St Petersburg, Concert Hall

Boris Berezovsky piano recital


First concert of the fifteenth subscription

Programme:

Franz Liszt. Venezia e Napoli, Mephisto Waltz, Transcendental Etudes

Frédéric Chopin. Sonata No.3, op. 58

Boris Berezovsky (the biography) >>

Here, surely, we have the truest successor to the great Russian pianists.
Gramophone

... A player of dazzling virtuosity and formidable power.
The Times

Boris Berezovsky is a virtuoso of the Moscow school with an extraordinary, supernatural speed to his fingertips. Elegant, despite his ever-missing necktie and somewhat recalcitrant manner... The inherent flow of Boris' finger work is not something that is taught by any school, even the best. It is a gift from God, a kind of natural feature of the body. Nerve impulses run from the brain to the fingertips several times faster than with ordinary people, giving them their impossible versatility and effortlessness. Apropos, Berezovsky's pianism is noteworthy not just for his technique and virtuoso command of the keyboard.
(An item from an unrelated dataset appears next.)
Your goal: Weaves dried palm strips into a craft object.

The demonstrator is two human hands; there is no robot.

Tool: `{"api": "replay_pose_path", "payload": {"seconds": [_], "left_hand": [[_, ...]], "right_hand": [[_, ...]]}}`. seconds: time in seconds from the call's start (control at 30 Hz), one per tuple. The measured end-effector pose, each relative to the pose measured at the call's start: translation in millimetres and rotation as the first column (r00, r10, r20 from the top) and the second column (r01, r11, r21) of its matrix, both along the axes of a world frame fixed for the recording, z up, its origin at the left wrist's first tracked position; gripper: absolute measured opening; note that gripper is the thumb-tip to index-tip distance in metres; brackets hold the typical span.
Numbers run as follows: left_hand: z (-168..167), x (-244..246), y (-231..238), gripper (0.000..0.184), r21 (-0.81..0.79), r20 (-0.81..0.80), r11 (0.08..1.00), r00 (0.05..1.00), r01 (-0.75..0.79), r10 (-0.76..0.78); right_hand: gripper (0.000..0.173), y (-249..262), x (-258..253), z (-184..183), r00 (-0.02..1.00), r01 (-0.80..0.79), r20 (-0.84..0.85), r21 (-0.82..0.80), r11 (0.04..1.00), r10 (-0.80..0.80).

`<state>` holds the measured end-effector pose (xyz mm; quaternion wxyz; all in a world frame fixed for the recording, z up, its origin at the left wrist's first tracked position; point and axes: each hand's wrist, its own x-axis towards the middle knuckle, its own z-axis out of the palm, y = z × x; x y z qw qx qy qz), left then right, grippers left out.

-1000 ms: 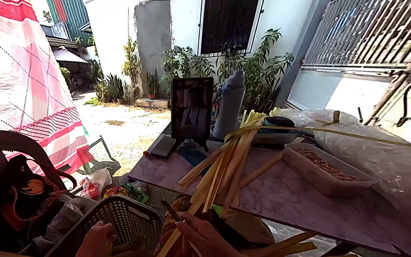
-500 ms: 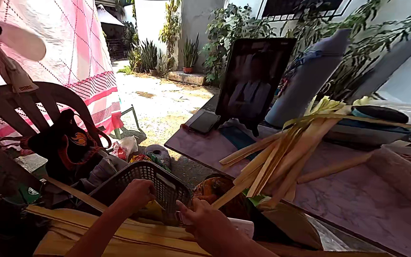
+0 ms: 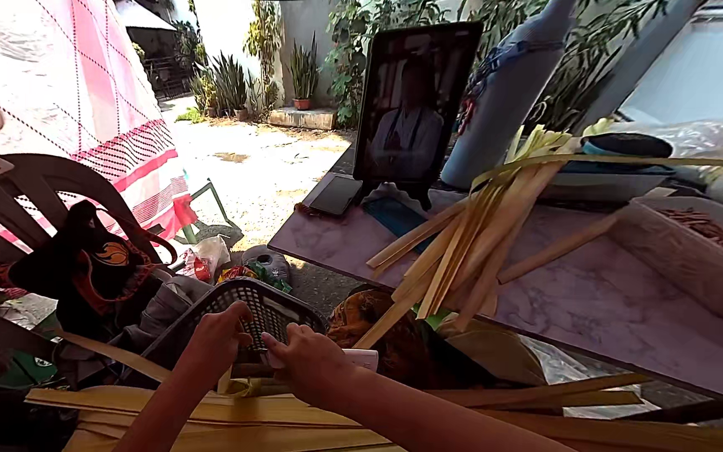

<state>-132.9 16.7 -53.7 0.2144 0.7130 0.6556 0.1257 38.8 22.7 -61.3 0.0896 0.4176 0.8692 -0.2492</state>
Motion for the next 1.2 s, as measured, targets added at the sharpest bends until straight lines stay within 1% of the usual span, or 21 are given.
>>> {"api": "replay_pose_path", "payload": {"seconds": [0.13,0.27,0.37,0.5,0.6,0.73,0.8,0.87,0.97,1.0,1.03,1.1,1.2], "left_hand": [[0.3,0.5,-1.4,0.022,0.069,0.079,0.997,0.996,-0.04,0.035],[3.9,3.3,-4.7,0.018,0.187,0.124,0.981,0.992,-0.045,0.022],[8.8,7.7,-8.6,0.015,0.191,0.155,0.981,0.988,-0.033,0.003],[16.2,11.8,-18.7,0.009,0.085,0.161,0.996,0.987,-0.035,0.021],[13.1,8.0,-24.3,0.009,-0.015,0.133,0.996,0.987,-0.09,0.091],[5.6,4.8,-29.0,0.018,-0.214,0.104,0.966,0.98,-0.142,0.167],[-1.3,5.2,-29.7,0.021,-0.284,0.138,0.95,0.975,-0.128,0.173],[-9.2,7.1,-31.8,0.028,-0.303,0.208,0.947,0.963,-0.104,0.172],[-25.0,10.9,-37.2,0.044,-0.219,0.303,0.976,0.949,-0.021,0.089],[-30.9,11.6,-38.4,0.045,-0.19,0.314,0.982,0.948,0.002,0.059],[-35.3,12.7,-39.3,0.042,-0.169,0.313,0.986,0.949,0.014,0.04],[-44.0,14.1,-41.5,0.029,-0.117,0.312,0.993,0.95,0.028,0.01],[-61.0,13.5,-45.4,0.013,0.02,0.348,0.999,0.936,0.044,-0.048]], "right_hand": [[0.059,1.0,2.0,-1.5,0.996,-0.046,0.069,-0.042,0.998,0.049],[0.056,-2.5,-1.4,-2.6,0.982,-0.118,0.139,-0.076,0.99,0.127],[0.059,-2.9,-8.6,-10.6,0.984,-0.114,0.127,-0.084,0.99,0.124],[0.063,-0.4,-12.1,-18.0,1.0,0.005,0.031,-0.051,0.999,-0.003],[0.06,-2.1,-9.2,-16.8,0.998,0.061,-0.017,-0.03,0.998,-0.062],[0.058,0.3,-5.3,-20.6,0.996,0.09,-0.022,0.038,0.995,-0.089],[0.057,1.6,-4.2,-21.4,0.995,0.094,-0.018,0.04,0.995,-0.093],[0.058,2.1,-3.1,-21.6,0.996,0.09,-0.013,0.034,0.995,-0.089],[0.059,2.1,-0.5,-21.6,0.996,0.085,-0.005,0.02,0.996,-0.085],[0.059,2.2,0.8,-22.1,0.996,0.085,-0.009,0.017,0.996,-0.085],[0.059,2.4,2.0,-22.6,0.996,0.088,-0.011,0.015,0.996,-0.088],[0.058,2.4,4.5,-23.8,0.995,0.098,-0.019,0.013,0.995,-0.098],[0.059,2.0,7.8,-23.4,0.995,0.1,-0.005,0.004,0.995,-0.1]]}}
Berezovsky hears well known opuses in a somewhat different way from everyone else.
Nevskoe Vremya

Can you imagine the famous "Revolutionary" Etude played by left hand alone? Hard to believe. But there it was. And, as with everything else in this concert, it was beautifully shaped. That ability to transcend the physical challenges of such preposterously difficult music was part of Berezovsky's secret. And he sustained it throughout five of Liszt's Transcendental Studies. He moved very little; and his calm physicality seemed focused far more on listening, on holding onto a train of thought.
Virtuosity was more a tool rather than an end. And at the close, after a few impeccably shaped miniatures as encores, one was left thinking that Berezovsky is one of the greatest pianists of our time.
Irish Times

 

Franz Liszt. Venezia e Napoli, Mephisto Waltz, Transcendental Etudes

One of the greatest pianists who ever lived, Liszt wrought a veritable revolution in piano music. Before him, a piano evening for an audience of a thousand without an orchestra or other soloists was unheard-of. Liszt brought the piano from the drawing room to the concert hall stage, inspiring the great piano makers to build huge concert grand pianos that had not existed before.
Transcendental Étudesbear the dedication “To Carl Czerny with the deep respect of a grateful pupil”. Liszt started working on it as a fourteen-year-old boy, completing it only as a forty-year-old man. In its ultimate form, these Romantic poems were incredibly far from Czerny’s études, with which young pianists are terrorised at school. The title of “transcendental” points not just at the exceptional, superhuman technical difficulties but is also a hint at the loftiness cultivated by the Romantics and the supernatural nature of their content.
The cycle Years of Pilgrimage was written under impressions gleaned from travels to Switzerland and Italy when the twenty-four-year-old Franz Liszt had romantically fled Paris with the Countess Marie d’Agoult. The pieces Venezia e Napoli – Gondoliera, Canzone and Tarantella – appeared as an addition to the second, Italian year. The composer developed the melodies of three songs: the canzone of a certain cavalier called Peruchini, the gondolier’s canzone from Rossini’s opera Otello and a Neapolitan folk song. The dazzling piano score serves not for a demonstration of virtuosity but rather to create coloratura, or rather a fantastical aura of sound around Italian melodies.
The three Mephisto Waltzes (1861, 1881, 1883) are some of Liszt’s late works. The image of Faust never left the musician his whole life; his pen produced the Faust Symphony after Goethe’s tragedy and arrangements of highlights from Gounod’s Faust and Berlioz’ La Damnation de Faust. The Mephisto Waltzes were inspired by the poem Faust by Hungarian-born Nikolaus Lenau (1836), which is remarkable for the exaggerated Romantic interpretation of the theme. It is no surprise that with Lenau, the evil Mephistopheles is rendered more vivid than Faust himself.
Anna Bulycheva

  

Frédéric Chopin. Sonata No.3

Sonata No 3 is one of Chopin’s last works. It was written in the summer of 1844 when the composer was deeply suffering from the death of his father in Poland, comforted only by the arrival of his beloved sister Ludwika.
The Sonata is remarkable for its symphonic scale and, at the same time, its severity of style. There are no remaining traces of Chopin’s previously much adored salon genres, and the romantic fantasy is confined in a classical framework. It is an incredibly noble and aristocratic work with a powerful march as the main theme in the first section, the beautiful secondary theme inspired by Italian bel canto and the finale – a tarantella that rises to grandiose proportions.